§ Task to complete: Could you set down the records below exactly as they are, with no pictures?

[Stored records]
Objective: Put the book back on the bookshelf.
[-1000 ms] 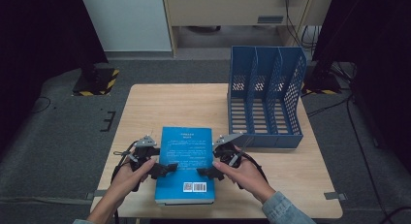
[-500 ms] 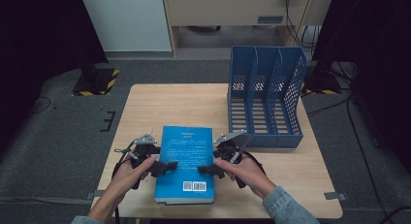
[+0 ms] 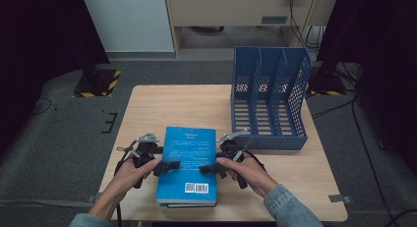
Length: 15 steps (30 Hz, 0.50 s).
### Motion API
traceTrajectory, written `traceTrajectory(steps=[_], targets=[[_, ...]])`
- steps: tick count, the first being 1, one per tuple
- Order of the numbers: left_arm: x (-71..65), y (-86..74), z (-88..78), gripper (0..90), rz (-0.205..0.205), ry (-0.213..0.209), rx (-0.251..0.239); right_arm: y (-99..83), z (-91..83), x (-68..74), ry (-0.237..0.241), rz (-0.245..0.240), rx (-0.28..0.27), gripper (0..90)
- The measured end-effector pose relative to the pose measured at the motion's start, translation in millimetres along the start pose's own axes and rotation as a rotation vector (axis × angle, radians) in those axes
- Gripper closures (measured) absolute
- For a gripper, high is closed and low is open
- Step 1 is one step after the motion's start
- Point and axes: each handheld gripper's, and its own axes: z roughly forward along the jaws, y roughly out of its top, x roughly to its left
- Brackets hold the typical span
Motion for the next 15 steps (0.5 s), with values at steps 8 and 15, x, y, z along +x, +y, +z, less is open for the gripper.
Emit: traceTrajectory(steps=[8,15], targets=[[-6.0,8.7,-12.6,17.2,0.036,0.086,0.004,2.8,-7.7,3.9,-0.027,-0.004,-0.024,7.7],[-3.7,14.4,-21.3,45.4,0.026,0.118,0.000,8.8,-18.1,11.3,-0.053,-0.038,-0.022,12.9]])
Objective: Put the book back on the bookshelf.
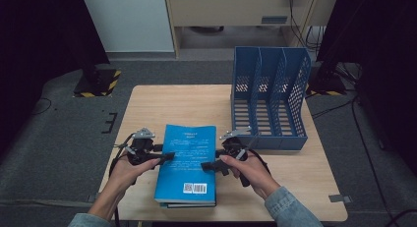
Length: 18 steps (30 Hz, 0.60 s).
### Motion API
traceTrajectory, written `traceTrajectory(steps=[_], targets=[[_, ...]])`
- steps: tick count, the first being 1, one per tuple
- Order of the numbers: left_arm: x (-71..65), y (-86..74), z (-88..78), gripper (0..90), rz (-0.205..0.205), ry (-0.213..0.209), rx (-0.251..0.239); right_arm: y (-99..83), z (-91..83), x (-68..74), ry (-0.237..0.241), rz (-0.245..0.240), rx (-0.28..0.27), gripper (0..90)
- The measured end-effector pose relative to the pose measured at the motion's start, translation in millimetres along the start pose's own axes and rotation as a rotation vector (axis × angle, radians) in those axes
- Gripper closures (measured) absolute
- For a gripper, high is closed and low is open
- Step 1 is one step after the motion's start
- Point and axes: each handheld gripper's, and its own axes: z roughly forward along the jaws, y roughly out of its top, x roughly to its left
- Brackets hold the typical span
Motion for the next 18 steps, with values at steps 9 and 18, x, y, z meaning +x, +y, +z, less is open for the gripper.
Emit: traceTrajectory(steps=[9,18], targets=[[5.0,11.5,-13.0,66.2,0.003,-0.006,0.037,14.5,-5.5,6.8,-0.031,-0.044,0.037,16.7],[2.1,20.5,-27.6,72.2,0.032,0.017,0.003,31.1,-16.6,16.4,-0.073,-0.096,0.007,22.3]])
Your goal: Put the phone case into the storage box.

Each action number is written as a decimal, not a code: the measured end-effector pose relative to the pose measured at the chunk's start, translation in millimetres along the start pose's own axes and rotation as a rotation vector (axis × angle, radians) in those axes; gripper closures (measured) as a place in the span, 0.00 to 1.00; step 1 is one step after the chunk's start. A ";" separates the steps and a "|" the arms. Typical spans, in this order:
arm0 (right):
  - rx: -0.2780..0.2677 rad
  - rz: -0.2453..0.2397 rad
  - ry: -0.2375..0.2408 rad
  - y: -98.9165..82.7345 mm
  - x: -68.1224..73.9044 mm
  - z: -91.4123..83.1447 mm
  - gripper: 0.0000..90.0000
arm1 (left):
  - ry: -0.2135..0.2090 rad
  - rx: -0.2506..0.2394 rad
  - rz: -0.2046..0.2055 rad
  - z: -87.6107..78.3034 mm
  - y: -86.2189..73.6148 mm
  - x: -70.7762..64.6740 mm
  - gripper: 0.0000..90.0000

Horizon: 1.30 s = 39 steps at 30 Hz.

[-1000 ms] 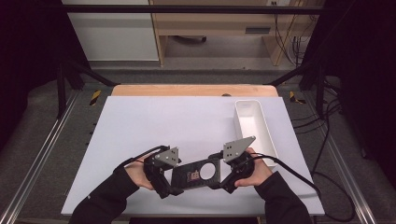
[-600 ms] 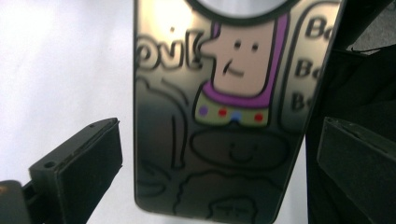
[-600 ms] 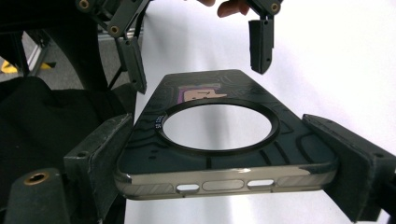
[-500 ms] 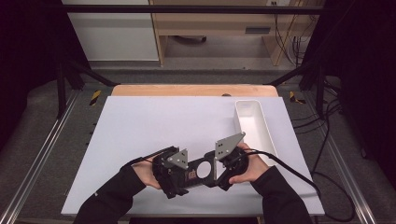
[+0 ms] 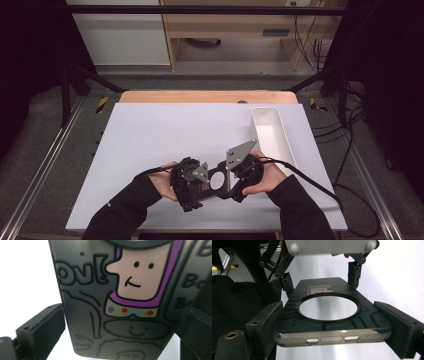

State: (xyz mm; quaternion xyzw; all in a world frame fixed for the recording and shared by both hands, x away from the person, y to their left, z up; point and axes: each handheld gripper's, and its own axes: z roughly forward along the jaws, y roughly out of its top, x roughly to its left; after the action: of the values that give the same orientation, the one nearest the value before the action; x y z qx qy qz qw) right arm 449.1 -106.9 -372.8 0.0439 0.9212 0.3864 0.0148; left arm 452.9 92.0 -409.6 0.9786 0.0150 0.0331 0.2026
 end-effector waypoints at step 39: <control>0.027 0.000 0.000 6.7 -1.8 4.6 0.13 | -0.005 0.048 0.012 5.2 9.4 -0.1 0.13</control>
State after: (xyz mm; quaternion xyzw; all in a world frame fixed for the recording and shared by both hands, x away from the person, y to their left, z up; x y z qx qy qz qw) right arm 451.7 -99.1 -371.3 0.0443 0.9262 0.3741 0.0140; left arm 453.4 81.3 -410.6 0.9834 0.0094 0.0315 0.1786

§ Written solution:
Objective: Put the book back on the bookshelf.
[-1000 ms] 
[-500 ms] 
[+0 ms] 
Length: 15 steps (30 Hz, 0.50 s).
### Motion API
traceTrajectory, written `traceTrajectory(steps=[_], targets=[[_, ...]])`
- steps: tick count, the first being 1, one per tuple
- Order of the numbers: left_arm: x (-71..65), y (-86..74), z (-88..78), gripper (0..90), rz (-0.205..0.205), ry (-0.213..0.209), rx (-0.251..0.239); right_arm: y (-99..83), z (-91..83), x (-68..74), ry (-0.237..0.241), rz (-0.245..0.240), rx (-0.28..0.27), gripper (0..90)
- The measured end-effector pose relative to the pose measured at the motion's start, translation in millimetres along the start pose's own axes and rotation as a rotation vector (axis × angle, radians) in those axes
- Gripper closures (measured) absolute
- For a gripper, high is closed and low is open
- Step 1 is one step after the motion's start
- Point and axes: each handheld gripper's, and its own axes: z roughly forward along the jaws, y roughly out of its top, x roughly to its left
- Brackets hold the typical span
Motion for the next 15 steps (0.5 s), with values at steps 8 and 15, x, y, z along +x, +y, +z, less is open for the gripper.
Emit: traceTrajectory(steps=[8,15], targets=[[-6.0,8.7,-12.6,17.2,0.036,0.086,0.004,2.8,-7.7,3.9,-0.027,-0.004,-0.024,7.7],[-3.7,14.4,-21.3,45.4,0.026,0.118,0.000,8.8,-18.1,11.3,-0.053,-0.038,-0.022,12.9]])
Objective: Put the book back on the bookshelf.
Length: 18 steps (30 Hz, 0.60 s).
### Motion API
traceTrajectory, written `traceTrajectory(steps=[_], targets=[[_, ...]])`
- steps: tick count, the first being 1, one per tuple
- Order of the numbers: left_arm: x (-71..65), y (-86..74), z (-88..78), gripper (0..90), rz (-0.205..0.205), ry (-0.213..0.209), rx (-0.251..0.239); right_arm: y (-99..83), z (-91..83), x (-68..74), ry (-0.237..0.241), rz (-0.245..0.240), rx (-0.28..0.27), gripper (0..90)
- The measured end-effector pose relative to the pose measured at the motion's start, translation in millimetres along the start pose's own axes and rotation as a rotation vector (axis × angle, radians) in those axes
- Gripper closures (measured) absolute
- For a gripper, high is closed and low is open
- Step 1 is one step after the motion's start
- Point and axes: each handheld gripper's, and its own axes: z roughly forward along the jaws, y roughly out of its top, x roughly to its left
- Brackets hold the typical span
Motion for the next 18 steps, with values at steps 9 and 18, x, y, z meaning +x, +y, +z, less is open for the gripper.
Emit: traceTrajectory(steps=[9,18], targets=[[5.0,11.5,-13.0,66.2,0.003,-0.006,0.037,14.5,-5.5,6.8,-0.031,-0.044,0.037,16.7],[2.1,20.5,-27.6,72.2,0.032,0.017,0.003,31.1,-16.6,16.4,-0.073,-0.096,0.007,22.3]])
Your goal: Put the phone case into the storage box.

Each action number is written as a decimal, not a code: the measured end-effector pose relative to the pose measured at the chunk's start, translation in millimetres along the start pose's own axes and rotation as a rotation vector (axis × angle, radians) in those axes; gripper closures (measured) as a place in the span, 0.00 to 1.00; step 1 is one step after the chunk's start. A ";" separates the steps and a "|" the arms. Typical spans, in this order:
arm0 (right):
  - rx: -0.2780..0.2677 rad
  - rz: -0.2453..0.2397 rad
  - ry: -0.2375..0.2408 rad
  - y: -98.9165..82.7345 mm
  - x: -68.1224..73.9044 mm
  - z: -91.4123..83.1447 mm
  - gripper: 0.0000..90.0000
arm1 (left):
  - ry: -0.2135..0.2090 rad
  - rx: -0.2506..0.2394 rad
  - rz: -0.2046..0.2055 rad
  - z: -87.6107..78.3034 mm
  - y: -86.2189..73.6148 mm
  - x: -70.7762..64.6740 mm
  - gripper: 0.0000..90.0000

Horizon: 1.30 s = 39 steps at 30 Hz.

[-1000 ms] 
[-600 ms] 
[-600 ms] 
[-500 ms] 
[+0 ms] 

State: (xyz mm; quaternion xyzw; all in a world frame fixed for the recording and shared by both hands, x away from the person, y to their left, z up; point and axes: each handheld gripper's, and its own axes: z roughly forward along the jaws, y roughly out of its top, x roughly to its left; after the action: of the values that give the same orientation, the one nearest the value before the action; x y z qx qy qz qw) right arm 449.1 -106.9 -372.8 0.0439 0.9212 0.3864 0.0148; left arm 452.9 92.0 -409.6 0.9786 0.0150 0.0331 0.2026
 end-effector waypoints at step 39: <control>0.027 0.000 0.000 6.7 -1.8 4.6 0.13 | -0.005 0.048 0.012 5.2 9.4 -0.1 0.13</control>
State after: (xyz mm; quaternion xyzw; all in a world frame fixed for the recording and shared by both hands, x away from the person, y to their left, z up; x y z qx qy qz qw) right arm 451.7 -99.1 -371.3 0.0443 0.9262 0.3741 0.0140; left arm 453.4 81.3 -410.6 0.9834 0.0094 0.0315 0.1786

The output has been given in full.